▶ **Task details**
In the records below, find each line holding the word "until" and copy it.

▶ **Task input**

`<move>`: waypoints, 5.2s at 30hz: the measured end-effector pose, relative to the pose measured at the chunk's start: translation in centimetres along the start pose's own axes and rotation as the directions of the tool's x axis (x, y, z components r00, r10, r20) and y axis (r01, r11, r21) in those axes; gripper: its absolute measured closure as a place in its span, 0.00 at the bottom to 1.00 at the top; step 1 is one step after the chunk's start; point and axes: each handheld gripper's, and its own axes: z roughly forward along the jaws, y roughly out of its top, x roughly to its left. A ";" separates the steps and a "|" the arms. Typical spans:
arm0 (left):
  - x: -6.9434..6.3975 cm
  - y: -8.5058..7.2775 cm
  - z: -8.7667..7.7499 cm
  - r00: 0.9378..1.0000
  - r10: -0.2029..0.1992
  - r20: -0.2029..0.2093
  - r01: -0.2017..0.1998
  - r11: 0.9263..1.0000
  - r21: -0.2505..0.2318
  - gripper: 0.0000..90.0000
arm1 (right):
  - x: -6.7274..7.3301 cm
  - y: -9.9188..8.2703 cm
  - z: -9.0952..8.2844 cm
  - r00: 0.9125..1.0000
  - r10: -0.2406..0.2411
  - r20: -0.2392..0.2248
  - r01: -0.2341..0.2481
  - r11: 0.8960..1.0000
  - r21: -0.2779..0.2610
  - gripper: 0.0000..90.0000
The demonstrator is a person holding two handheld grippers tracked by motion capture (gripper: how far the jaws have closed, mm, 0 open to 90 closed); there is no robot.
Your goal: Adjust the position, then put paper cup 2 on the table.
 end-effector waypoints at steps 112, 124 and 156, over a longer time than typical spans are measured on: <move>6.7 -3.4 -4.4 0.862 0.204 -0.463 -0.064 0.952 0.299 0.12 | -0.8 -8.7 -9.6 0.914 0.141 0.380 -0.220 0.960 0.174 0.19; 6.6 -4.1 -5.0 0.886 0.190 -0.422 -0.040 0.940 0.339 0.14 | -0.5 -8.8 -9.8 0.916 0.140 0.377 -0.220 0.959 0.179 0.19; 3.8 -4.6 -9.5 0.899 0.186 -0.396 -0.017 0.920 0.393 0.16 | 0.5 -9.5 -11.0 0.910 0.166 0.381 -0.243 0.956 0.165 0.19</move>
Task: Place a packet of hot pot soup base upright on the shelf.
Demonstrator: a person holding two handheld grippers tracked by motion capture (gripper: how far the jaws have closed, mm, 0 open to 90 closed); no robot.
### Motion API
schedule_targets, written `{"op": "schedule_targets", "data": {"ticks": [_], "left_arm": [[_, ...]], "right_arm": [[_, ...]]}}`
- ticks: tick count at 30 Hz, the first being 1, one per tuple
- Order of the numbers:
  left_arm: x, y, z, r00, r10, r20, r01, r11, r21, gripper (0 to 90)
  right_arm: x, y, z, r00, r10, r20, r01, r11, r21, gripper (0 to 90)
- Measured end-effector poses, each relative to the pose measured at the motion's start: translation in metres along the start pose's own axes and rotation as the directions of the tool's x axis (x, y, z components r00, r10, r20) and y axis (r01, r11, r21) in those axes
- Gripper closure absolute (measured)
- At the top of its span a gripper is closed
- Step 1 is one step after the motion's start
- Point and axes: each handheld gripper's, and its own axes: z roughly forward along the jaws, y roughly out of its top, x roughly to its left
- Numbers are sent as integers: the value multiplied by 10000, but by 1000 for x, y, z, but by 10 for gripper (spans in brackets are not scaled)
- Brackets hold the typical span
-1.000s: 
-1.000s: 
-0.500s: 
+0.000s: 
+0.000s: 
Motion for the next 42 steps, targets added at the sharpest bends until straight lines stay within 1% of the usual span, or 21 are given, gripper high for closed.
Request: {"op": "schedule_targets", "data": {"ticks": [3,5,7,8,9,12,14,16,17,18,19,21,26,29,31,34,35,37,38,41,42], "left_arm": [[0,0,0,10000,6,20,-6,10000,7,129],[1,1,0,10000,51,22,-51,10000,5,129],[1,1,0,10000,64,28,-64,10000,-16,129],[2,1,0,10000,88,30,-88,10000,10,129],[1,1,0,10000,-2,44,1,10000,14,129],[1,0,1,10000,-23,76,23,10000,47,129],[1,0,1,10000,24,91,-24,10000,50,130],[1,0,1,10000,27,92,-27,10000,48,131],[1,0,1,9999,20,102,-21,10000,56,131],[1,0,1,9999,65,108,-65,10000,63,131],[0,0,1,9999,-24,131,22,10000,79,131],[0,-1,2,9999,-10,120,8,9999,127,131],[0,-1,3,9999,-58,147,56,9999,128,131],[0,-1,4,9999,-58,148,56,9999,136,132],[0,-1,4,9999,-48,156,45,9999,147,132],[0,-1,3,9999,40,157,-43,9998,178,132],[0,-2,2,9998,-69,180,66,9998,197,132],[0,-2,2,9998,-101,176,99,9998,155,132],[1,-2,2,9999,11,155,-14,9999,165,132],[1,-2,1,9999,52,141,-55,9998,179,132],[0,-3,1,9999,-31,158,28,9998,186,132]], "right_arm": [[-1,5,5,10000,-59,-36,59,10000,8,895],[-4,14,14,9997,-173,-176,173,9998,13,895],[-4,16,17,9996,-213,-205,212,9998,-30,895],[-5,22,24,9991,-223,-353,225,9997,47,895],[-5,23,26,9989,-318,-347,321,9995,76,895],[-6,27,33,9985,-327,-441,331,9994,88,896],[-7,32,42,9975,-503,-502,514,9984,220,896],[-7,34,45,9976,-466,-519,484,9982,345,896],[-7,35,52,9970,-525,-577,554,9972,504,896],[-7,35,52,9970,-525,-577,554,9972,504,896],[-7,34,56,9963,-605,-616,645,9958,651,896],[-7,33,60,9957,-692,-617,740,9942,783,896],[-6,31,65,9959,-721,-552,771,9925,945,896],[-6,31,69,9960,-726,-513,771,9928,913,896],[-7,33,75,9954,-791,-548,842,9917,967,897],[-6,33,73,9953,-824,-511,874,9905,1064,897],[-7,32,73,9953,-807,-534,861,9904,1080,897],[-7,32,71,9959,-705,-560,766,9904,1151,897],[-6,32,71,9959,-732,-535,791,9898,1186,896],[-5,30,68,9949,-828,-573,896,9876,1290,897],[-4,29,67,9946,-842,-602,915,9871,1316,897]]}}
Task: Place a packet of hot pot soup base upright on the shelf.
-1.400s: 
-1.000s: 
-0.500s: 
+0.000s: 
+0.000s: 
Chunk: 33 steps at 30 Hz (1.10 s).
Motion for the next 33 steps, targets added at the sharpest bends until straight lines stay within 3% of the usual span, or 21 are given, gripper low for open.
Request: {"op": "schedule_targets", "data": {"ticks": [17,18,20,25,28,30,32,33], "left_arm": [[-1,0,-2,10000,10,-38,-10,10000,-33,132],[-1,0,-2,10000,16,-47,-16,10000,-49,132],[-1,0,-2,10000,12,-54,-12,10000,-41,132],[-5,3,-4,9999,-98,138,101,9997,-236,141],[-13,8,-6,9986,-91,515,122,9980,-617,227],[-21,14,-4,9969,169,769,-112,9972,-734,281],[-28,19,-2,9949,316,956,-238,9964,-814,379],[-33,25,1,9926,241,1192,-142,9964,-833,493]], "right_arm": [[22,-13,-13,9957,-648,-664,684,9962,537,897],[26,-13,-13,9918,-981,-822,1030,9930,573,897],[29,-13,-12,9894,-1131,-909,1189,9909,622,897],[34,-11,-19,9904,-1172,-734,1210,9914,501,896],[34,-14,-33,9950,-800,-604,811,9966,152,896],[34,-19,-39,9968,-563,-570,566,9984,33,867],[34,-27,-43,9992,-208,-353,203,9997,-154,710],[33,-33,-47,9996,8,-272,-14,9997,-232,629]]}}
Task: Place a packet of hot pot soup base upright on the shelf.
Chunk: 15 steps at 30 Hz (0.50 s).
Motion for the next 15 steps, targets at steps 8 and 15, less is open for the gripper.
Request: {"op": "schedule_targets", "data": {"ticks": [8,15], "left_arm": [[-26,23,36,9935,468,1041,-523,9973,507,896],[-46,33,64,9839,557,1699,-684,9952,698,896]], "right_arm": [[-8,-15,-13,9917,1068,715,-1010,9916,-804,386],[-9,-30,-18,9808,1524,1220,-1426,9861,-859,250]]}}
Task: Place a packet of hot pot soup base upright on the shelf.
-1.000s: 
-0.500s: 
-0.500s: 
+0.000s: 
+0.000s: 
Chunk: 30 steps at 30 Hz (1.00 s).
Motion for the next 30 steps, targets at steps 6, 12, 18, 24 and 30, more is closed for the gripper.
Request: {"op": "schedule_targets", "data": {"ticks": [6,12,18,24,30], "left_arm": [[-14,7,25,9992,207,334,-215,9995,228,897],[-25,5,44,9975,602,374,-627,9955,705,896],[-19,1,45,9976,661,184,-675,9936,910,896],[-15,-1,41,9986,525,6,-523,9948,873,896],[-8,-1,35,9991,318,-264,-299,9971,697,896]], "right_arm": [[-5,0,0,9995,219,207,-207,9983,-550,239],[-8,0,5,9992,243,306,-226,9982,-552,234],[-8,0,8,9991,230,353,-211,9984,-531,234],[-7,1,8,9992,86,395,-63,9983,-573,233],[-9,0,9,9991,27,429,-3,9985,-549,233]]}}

▶ **Answer to this exercise**
Motion for the next 42 steps, targets added at the sharpest bends until straight lines stay within 1% of the usual span, or 21 are given, gripper high for closed.
Motion for the next 33 steps, targets added at the sharpest bends until straight lines stay within 3% of the usual span, or 21 are given, gripper low for open.

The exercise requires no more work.